» WORK TO BE COMPLETED
Go through the records line by line. Report how many lines contain "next", with nothing else.

» Records from a dataset
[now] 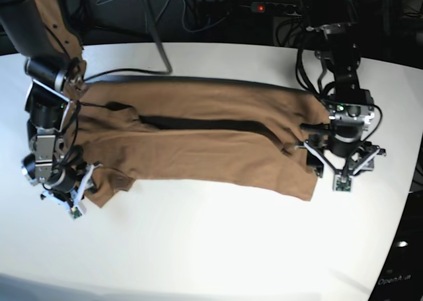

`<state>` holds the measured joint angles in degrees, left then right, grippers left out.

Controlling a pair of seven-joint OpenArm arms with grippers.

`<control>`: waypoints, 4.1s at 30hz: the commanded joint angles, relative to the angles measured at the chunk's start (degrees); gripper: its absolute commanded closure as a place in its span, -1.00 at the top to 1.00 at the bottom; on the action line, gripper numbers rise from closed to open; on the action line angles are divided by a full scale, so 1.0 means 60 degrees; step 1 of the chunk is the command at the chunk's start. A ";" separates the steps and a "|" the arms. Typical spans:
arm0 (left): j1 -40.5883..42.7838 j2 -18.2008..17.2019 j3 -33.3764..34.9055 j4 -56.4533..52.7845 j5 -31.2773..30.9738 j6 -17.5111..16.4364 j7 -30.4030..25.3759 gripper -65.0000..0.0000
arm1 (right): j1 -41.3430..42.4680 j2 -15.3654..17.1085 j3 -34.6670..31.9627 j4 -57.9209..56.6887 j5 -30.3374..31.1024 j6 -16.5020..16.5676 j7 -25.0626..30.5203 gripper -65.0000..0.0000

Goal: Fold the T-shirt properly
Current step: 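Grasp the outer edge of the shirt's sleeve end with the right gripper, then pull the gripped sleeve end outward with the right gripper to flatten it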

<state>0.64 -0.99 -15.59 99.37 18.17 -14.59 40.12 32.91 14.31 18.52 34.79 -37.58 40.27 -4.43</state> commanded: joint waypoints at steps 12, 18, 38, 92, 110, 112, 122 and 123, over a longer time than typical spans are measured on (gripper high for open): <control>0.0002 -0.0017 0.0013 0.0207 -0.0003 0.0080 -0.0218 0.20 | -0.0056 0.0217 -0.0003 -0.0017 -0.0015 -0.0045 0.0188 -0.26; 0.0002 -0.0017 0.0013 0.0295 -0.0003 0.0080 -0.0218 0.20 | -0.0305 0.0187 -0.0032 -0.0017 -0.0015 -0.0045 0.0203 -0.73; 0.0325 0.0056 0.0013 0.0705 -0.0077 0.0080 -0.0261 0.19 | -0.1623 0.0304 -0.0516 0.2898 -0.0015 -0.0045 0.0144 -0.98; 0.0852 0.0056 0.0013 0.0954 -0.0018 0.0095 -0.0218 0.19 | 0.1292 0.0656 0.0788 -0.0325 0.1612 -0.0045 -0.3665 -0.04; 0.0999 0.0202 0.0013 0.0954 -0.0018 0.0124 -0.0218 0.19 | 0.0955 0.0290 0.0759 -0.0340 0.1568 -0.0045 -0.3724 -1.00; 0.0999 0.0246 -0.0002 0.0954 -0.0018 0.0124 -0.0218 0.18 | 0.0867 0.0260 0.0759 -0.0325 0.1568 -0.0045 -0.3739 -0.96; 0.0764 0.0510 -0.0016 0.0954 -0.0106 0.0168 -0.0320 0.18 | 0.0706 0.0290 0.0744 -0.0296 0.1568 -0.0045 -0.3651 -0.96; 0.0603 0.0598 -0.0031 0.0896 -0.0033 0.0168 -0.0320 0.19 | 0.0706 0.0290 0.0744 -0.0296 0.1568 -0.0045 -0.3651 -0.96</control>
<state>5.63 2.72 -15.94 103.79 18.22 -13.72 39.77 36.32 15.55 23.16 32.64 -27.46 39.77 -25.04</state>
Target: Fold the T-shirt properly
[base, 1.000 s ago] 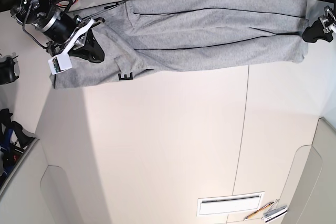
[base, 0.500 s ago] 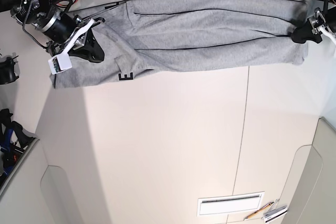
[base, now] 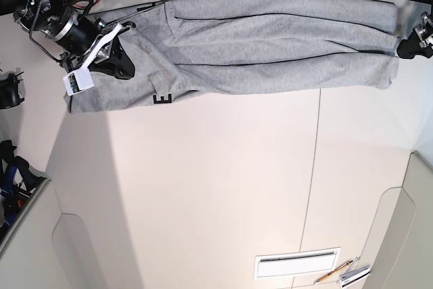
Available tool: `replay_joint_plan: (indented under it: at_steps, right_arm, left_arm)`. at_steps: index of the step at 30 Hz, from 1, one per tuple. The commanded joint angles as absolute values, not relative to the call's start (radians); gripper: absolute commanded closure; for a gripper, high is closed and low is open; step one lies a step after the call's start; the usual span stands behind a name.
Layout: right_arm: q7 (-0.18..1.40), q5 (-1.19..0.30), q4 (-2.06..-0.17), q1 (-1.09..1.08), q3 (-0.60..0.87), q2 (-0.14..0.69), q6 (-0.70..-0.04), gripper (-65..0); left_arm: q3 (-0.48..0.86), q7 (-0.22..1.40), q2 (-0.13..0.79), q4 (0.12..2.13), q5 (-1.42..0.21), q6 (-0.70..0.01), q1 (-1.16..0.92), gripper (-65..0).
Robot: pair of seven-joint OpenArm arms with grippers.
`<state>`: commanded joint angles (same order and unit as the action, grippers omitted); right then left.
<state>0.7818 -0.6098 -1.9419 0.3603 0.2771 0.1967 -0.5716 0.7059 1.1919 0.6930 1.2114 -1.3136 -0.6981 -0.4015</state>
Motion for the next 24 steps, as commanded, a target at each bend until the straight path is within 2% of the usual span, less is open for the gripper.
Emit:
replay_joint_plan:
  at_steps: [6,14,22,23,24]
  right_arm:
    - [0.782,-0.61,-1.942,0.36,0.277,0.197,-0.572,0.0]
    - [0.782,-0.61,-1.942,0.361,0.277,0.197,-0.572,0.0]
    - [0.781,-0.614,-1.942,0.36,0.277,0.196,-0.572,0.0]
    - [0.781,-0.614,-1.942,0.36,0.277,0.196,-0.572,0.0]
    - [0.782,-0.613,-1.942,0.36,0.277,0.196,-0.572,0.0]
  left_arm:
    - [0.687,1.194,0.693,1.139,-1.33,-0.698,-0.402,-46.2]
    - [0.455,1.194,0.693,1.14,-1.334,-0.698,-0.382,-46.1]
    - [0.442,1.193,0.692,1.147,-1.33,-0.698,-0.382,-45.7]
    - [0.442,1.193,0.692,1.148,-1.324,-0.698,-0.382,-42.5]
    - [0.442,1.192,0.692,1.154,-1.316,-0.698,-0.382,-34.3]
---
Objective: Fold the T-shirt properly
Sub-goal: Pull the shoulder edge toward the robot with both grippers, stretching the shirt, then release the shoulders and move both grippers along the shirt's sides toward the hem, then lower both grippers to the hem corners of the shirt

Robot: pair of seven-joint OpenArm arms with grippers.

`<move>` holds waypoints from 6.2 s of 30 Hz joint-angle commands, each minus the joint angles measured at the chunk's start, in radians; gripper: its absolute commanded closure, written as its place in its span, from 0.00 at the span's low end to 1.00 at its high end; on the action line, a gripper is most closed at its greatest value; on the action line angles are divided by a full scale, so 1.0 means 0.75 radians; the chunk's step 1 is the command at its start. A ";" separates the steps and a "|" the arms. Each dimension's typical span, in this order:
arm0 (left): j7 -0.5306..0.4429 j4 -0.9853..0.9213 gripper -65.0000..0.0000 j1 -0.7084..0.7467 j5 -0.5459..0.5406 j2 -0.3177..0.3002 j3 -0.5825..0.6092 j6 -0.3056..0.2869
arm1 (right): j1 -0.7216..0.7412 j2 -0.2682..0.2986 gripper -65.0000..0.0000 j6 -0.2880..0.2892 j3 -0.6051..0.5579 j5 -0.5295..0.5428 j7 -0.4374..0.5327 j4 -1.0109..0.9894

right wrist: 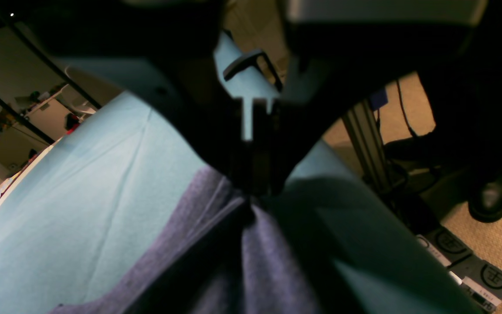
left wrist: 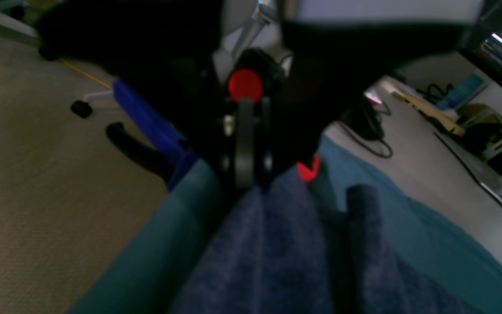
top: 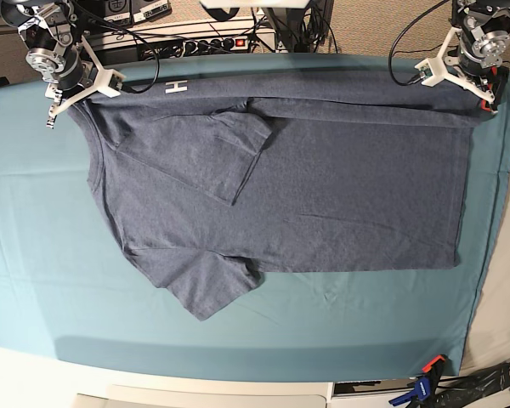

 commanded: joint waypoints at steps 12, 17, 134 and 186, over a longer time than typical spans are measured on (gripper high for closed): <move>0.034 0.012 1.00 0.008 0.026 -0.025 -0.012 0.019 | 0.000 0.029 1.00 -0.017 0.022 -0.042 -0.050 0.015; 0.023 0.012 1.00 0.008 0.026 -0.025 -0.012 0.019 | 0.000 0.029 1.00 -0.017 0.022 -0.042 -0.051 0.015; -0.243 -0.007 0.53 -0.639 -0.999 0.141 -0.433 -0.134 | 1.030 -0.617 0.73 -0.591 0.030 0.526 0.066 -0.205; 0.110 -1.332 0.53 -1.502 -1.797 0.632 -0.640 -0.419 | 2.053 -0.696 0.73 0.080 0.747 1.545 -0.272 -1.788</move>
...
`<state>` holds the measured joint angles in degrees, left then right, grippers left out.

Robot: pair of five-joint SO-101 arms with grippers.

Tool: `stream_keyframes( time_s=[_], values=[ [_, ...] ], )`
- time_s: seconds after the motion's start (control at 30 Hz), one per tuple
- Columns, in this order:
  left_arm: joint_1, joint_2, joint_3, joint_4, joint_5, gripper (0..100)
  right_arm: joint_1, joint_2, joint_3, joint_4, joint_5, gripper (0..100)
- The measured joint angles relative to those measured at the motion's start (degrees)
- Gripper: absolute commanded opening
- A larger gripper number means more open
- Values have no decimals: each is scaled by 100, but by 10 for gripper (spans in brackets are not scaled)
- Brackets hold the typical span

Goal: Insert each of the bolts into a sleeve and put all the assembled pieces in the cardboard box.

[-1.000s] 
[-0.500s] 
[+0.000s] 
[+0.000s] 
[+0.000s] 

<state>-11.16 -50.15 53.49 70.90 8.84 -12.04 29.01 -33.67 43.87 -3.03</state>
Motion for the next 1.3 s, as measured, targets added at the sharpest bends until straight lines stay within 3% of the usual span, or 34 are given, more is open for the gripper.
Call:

» WRITTEN REPLY
2